After immunostaining, a focal area of positive expression was evaluated under light microscopy using high-power (40×) magnification. Tumor cells were counted manually by a certified neuropathologist (MK). The labelling index was quantitatively assessed using the following equation: Labelling Index = [(Staining-positive cytoplasm)/(Staining-positive cytoplasm + Staining-negative cytoplasm)] (Table 1). The staining pattern was categorized as 1) overexpressed, 2) focal expressed, 3) partially expressed and 4) none-expressed (Figure 3).

Table 1

The Labelling Index (%) Was Assessed Through the Following Scoring System

Expression	Labelling Index (%)
No expression	0
Focal expression	>0–20
Partial expression	>20–50
Diffuse expression	>50

Note: For statistical analysis, the scores were divided by 100.

Figure 3

An algorithm of analysis workflow describing the quantitative assessment of WT1 expression through IHC. The expression categories are based on labelling indices (%).

Assessment of WT1 Gene Expression Using Reverse Transcriptase-qPCR

H&E-stained sections from FFPE tissue blocks were examined by a neuropathologist (MK) to select regions from which RNA could be extracted. RNA was isolated by standard procedures from selected tissue fragments containing a high percentage of tumor cells. RNA extraction was performed using FFPE RNeasy Kit (no. 73504) according to the manufacturer’s instructions. CDNA was synthesized by ImProm-II™ Reverse Transcription System (CAT no. A3800). Quantitative-PCR was performed by QuantiFast SYBR® Green RT-PCR Kit (no. 204154) with two primer pairs, the targeted gene: WT1 and the reference gene: GAPDH (glyceraldehyde-3-phosphate dehydrogenase) (Table 2). The Annealing Temperature was 58C. Of the 44 enrolled glioblastoma cases, only 13 samples had adequate RNA quality for RT-PCR. This limitation should be taken into consideration during assessment of WT1 expression in pathological practice. The samples were divided into case (n = 13) and control (n = 2) groups. The control cases were low-grade glioma and non-glioma. IHC results showed no WT1 expression in control cases. Three replicates of threshold cycle (CT) values for five target genes and one reference gene were used for analysis.

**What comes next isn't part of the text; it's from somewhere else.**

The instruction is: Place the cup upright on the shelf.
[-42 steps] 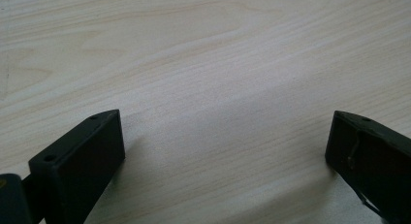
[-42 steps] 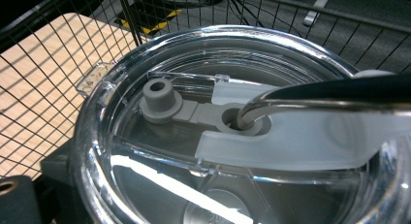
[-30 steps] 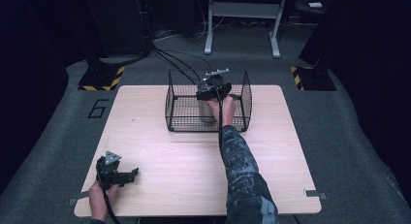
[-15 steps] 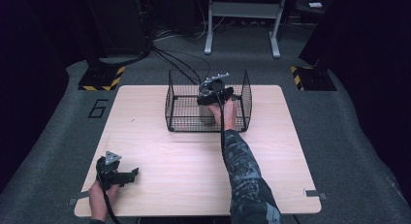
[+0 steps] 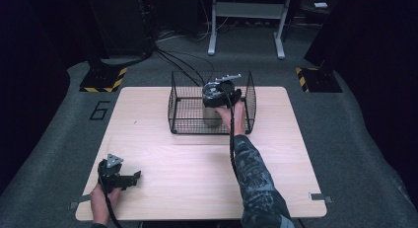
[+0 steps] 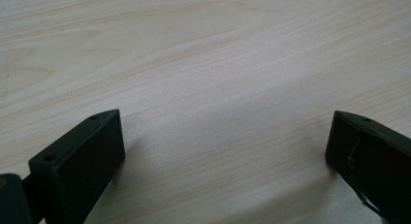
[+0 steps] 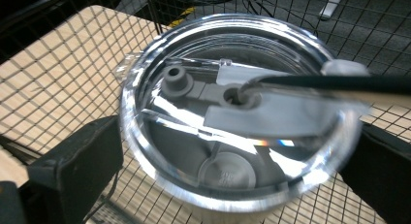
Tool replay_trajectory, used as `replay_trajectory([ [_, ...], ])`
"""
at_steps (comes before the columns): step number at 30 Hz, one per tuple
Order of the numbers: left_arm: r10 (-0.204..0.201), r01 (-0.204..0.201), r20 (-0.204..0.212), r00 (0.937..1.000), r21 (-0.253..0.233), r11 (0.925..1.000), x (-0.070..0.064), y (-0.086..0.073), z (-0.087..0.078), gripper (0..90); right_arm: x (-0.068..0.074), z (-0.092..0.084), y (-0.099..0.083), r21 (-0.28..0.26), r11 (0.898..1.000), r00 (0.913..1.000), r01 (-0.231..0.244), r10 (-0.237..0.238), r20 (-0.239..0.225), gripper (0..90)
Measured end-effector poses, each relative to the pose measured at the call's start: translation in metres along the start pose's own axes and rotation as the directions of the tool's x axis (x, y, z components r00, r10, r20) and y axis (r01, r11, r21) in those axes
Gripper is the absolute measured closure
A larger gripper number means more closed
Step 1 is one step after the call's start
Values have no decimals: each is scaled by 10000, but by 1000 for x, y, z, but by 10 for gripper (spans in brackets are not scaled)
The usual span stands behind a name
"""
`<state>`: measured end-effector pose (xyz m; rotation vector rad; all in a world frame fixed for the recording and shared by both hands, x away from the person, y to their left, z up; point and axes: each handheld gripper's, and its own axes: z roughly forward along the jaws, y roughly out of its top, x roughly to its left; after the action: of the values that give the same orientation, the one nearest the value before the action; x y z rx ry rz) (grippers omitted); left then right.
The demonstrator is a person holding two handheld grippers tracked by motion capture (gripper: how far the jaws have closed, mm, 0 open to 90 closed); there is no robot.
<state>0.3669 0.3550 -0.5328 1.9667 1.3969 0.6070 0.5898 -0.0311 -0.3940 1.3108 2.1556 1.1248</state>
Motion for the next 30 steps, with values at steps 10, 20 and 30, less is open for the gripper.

The mean CT and standard deviation for the reference (GAPDH) and target (WT1) genes were calculated from the RT-PCR data and analyzed by ∆∆CT and ∆CT methods. The average CT for the control and each tested gene was calculated from the data generated by RT-PCR using the Step One System and Data Assist software. The CT of the target gene was normalized to the CT of the reference gene, then the ∆CT of the test sample was normalized to the ∆CT of the control sample and the relative quantification (Rq) and differential expression (fold change, FC) were calculated using

Table 2

Primers for WT1 Gene Expression Analysis

Primer	Sequence
WT1-Forward	CACACGCACGGTGTCTTC
WT1-Reverse	AGATGCCGACCGTACAAG
GAPDH-Forward	CCCCCAATGTATCCGTTGTG
GAPDH-Reverse	TAGCCCAGGATGCCCTTTAGT

Abbreviation: GAPDH, glyceraldehyde-3-phosphate dehydrogenase.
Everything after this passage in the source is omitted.